WORK TO BE COMPLETED: Lines containing the word "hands" are to be copied from the data below.

INPUT FOR THIS TASK:
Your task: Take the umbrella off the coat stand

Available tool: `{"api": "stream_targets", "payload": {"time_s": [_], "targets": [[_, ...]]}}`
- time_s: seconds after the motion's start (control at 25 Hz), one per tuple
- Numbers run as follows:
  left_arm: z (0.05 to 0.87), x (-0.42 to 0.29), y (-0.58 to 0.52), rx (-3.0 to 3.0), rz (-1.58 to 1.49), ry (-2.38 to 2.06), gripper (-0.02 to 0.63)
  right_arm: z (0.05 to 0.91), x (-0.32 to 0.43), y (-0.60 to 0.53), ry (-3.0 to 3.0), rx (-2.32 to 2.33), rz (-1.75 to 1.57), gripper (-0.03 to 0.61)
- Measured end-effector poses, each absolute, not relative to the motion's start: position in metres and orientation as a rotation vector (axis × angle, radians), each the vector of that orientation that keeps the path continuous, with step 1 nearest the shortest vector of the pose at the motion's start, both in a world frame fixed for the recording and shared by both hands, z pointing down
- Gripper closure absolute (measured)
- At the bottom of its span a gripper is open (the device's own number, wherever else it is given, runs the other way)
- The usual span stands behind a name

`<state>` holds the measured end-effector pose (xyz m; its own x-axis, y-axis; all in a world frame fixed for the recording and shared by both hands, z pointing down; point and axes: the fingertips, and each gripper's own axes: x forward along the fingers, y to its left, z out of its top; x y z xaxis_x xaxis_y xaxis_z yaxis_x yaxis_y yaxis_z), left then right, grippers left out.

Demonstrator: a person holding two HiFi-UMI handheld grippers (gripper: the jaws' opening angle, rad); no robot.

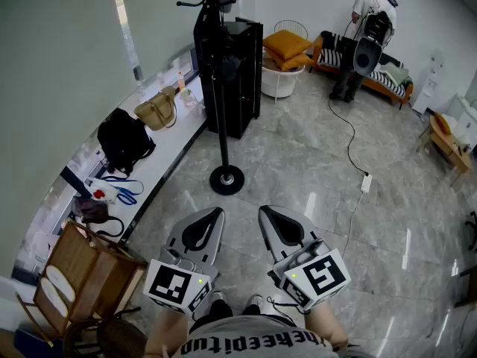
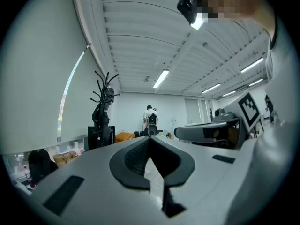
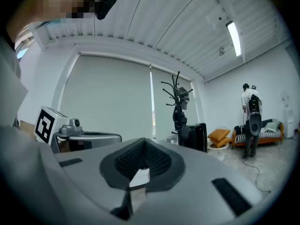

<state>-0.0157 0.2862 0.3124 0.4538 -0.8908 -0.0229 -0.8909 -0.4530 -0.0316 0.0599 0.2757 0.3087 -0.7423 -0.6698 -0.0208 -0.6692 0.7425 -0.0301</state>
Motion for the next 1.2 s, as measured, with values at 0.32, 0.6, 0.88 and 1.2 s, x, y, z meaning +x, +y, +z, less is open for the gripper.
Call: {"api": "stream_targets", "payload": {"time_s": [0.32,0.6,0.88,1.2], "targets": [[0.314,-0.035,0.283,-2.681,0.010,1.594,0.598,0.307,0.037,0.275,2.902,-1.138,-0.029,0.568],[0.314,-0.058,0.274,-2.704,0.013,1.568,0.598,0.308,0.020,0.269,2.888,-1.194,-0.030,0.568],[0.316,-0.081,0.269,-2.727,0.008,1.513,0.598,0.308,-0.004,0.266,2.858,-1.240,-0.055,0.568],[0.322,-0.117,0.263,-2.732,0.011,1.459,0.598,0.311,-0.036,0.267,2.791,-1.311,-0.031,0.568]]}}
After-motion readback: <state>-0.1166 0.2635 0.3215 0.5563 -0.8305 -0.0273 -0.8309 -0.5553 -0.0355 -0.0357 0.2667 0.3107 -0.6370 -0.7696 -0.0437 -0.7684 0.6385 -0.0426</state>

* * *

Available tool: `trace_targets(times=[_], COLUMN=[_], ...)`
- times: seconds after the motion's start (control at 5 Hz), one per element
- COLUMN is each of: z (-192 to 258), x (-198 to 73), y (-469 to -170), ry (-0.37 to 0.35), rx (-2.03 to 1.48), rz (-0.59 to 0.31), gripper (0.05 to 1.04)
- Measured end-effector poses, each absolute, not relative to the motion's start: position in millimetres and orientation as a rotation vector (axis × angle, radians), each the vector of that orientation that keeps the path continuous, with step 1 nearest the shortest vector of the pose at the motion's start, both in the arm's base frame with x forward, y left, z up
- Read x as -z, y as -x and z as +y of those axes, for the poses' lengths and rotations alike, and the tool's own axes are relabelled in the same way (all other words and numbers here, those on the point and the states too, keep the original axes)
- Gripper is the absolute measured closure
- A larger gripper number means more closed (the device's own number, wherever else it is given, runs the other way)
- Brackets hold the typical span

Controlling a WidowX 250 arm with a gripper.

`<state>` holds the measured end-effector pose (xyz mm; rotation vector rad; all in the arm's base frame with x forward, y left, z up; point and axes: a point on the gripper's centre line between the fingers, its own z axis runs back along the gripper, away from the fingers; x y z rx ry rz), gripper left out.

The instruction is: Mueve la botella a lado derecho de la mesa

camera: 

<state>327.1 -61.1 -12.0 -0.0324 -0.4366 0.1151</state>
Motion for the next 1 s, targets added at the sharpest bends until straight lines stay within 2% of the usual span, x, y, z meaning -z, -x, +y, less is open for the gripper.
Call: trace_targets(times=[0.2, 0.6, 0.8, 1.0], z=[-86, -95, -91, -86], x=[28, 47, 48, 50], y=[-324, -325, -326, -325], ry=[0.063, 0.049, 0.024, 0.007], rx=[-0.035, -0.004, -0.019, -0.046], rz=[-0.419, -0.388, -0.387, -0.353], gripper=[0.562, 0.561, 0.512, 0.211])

WRITTEN RESPONSE:
- Measured end-effector poses, each absolute, not relative to the motion's start: position in metres and orientation as a rotation vector (axis × angle, radians), each the vector of that orientation that keeps the path continuous, with step 1 nearest the shortest vector of the pose at the motion's start, both in a world frame fixed for the recording and shared by both hands, z pointing down
`<state>` holds the measured end-effector pose (xyz m; its own x-axis, y-axis; all in a world frame fixed for the recording and shared by both hands, z pointing down; point and axes: the fingertips, and each gripper's own axes: x forward along the fingers, y to its left, z out of its top; x y z xaxis_x xaxis_y xaxis_z yaxis_x yaxis_y yaxis_z), left then right, grippers left out.

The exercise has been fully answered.